Ober is this a new phenomenon? Did our temples, our holy places, always require security detail? Is security mentioned in the heylige Toirah? Was it efsher mamish required? Efsher even commanded? Who if anyone, protected the holy Mishkan while the Yiddin were moving about in the midbar? Was security mamish required back then? And was it a sin not to have proper security? Did those in charge of security pack heat? Who were they? Were they buff? Were they undercover? What specifically were they guarding? We shall address and answer these questions -most of them below, ober ershtens…

Welcome to Parshas Koirach which is most well-known for the big confrontation between this fellow named Koirach and our man Moishe. They were cousins, and in a tradition efsher begun by Koirach, many cousins -ad hayoim hazeh- don’t get along. Shoin!  Koirach was a very wealthy man and avada those with enormous wealth typically -but not always- also want power. Some do it quietly, ober Koirach went public with his agenda and shoin, all hell broke loose. In fact, as the story came to an end, hell came down to earth where an earthquake, or sinkhole of some sort, miraculously -after Moishe asked the RBSO to perform one- opened its mouth and shoin, just like that the rebellion was squashed and over.  The entire rebellion was now permanently underground, no more Koirach.

What was Koirach’s beef with Moishe? Moishe had power and honor, Koirach, though exceedingly wealthy, seemingly had none. Many dozens of exegeses have been written about this most improbable story and its protagonists, let’s review one shtikel shocking Gemora which tells us azoy: One of Koirach’s complaints against his now less than favorite cousin Moishe, was that he (Moishe) was guilty of stealing his (Koirach’s) wife. Come again? Was Moishe double dipping? Could this be emes? This wasn’t an allegation against stam azoy a person; Koirach pointed a proverbial finger at Moishe and accused him of chapping, if you chap, from his wife. Yikes! And while we taka learned a few weeks back that Moishe separated from his own wife Tzipoira, and logic would dictate that he’d be a shtikel lonely, nowhere did we learn, or even kler that Moishe was efsher involved with another woman. Oy vey. Could such a rumor be emes? Say it’s not so please.  Banish the thought! Just the thought of it is repugnant, ober who is the Ois to argue with the heylige Gemora when they put forth such a potential conspiracy theory? And who are you to criticize the Ois for bringing down this Gemora? Ober what’s taka pshat, why go there? Why put such chazerish machshovois (thoughts), ludicrous as they sound, into our minds?

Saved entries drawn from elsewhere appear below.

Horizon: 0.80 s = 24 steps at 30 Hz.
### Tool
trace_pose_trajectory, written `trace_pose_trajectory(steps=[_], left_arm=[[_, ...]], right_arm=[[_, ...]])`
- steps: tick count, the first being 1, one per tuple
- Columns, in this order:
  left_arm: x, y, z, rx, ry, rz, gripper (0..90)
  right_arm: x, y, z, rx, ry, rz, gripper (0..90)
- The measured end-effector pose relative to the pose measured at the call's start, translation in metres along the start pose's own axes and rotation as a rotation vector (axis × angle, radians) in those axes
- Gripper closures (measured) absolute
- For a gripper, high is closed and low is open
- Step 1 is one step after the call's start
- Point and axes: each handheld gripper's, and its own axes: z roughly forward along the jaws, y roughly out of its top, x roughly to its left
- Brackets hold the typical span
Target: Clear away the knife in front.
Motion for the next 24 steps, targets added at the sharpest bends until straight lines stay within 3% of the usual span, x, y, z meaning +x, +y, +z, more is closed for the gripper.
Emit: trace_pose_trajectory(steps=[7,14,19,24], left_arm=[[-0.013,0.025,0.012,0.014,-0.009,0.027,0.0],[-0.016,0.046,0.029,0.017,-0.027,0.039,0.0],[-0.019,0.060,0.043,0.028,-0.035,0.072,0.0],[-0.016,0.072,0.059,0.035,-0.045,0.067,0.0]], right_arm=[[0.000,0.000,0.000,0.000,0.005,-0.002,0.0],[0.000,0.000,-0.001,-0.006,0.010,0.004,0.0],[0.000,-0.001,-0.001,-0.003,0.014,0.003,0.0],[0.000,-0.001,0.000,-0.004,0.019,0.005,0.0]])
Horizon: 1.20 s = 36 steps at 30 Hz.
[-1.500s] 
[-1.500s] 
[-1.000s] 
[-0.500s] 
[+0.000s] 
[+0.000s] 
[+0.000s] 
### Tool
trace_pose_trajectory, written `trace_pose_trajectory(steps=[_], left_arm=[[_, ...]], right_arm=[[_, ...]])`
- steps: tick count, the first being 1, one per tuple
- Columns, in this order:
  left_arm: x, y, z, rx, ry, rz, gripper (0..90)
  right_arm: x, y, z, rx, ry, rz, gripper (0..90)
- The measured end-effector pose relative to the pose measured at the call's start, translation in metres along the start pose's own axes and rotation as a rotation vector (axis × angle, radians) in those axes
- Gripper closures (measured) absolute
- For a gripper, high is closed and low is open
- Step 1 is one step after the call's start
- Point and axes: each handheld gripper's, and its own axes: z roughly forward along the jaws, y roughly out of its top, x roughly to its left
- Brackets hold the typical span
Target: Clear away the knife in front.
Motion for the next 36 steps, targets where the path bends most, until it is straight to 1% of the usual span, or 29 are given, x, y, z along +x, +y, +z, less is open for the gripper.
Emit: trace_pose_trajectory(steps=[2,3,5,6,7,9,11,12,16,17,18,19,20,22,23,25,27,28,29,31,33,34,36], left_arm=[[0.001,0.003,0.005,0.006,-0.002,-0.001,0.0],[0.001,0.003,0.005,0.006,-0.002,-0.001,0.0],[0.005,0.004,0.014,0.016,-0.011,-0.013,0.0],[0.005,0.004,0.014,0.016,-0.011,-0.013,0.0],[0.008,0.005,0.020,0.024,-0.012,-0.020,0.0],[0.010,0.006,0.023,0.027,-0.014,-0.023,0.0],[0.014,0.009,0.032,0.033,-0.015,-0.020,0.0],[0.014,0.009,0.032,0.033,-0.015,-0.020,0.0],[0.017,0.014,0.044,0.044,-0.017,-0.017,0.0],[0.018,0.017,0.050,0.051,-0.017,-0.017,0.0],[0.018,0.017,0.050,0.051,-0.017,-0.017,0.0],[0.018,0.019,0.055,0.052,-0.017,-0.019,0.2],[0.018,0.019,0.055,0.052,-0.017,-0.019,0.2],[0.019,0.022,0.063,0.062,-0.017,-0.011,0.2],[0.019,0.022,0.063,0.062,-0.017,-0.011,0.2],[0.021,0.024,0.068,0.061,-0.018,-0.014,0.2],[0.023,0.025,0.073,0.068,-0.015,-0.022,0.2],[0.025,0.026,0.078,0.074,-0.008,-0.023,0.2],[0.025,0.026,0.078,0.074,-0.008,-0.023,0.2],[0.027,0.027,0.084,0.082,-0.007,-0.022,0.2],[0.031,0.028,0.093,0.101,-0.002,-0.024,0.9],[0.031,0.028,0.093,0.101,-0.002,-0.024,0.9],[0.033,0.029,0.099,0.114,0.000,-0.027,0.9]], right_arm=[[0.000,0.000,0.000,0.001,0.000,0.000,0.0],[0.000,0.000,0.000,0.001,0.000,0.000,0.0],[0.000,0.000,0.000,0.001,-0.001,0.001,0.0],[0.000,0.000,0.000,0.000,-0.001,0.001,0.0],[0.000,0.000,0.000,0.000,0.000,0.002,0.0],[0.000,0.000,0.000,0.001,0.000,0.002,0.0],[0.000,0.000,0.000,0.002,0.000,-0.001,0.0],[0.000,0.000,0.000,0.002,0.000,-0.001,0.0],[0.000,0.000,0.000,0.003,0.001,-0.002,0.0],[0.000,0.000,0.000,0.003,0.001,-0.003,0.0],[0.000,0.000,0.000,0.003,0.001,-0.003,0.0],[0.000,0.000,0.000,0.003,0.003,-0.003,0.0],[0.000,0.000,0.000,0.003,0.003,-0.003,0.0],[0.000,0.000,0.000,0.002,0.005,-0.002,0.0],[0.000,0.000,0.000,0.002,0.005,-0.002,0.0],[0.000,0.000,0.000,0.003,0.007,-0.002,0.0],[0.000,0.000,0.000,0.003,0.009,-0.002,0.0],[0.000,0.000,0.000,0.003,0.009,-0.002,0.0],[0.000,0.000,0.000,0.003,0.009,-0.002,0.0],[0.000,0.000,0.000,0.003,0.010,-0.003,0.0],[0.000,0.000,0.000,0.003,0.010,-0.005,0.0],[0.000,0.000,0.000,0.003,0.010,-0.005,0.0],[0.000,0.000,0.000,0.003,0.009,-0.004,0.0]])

Nu, let’s try to chap what took place and why Koirach accused Moishe of chapping what was his. For those who have a fascination with gilgulim (reincarnation), buckle down, this one is mamish a vilde myseh (wild story). Says the Arizal, he the great kabbalist whose mikveh had no hot water, azoy: Moishe was a gilgul of Hevel, remember him? Hevel made a brief appearance in Parshas Bereishis and was immediately disposed of by his jealous brother who felt the world wasn’t big enough for the two of them. He’s back- only this time as none other than Moishe Rabaynu, leader of the Yiddin. Veyter. Next, we are taught that Koirach was a gilgul of Kayin, he the disgraced murderer of Hevel. Nu, halt kup (pay attention) and for those who were daydreaming about mydlich (girls) or throwing spitballs across the room and not paying attention while in Yeshiva, here’s what happened back then. Both brothers brought korbonois (sacrifices) to the RBSO. The RBSO accepted Hevel’s and rejected Kayin’s. Shoin!  Kayin became jealously enraged and killed his sibling in cold blood. Only one eye witness; the RBSO. Nice!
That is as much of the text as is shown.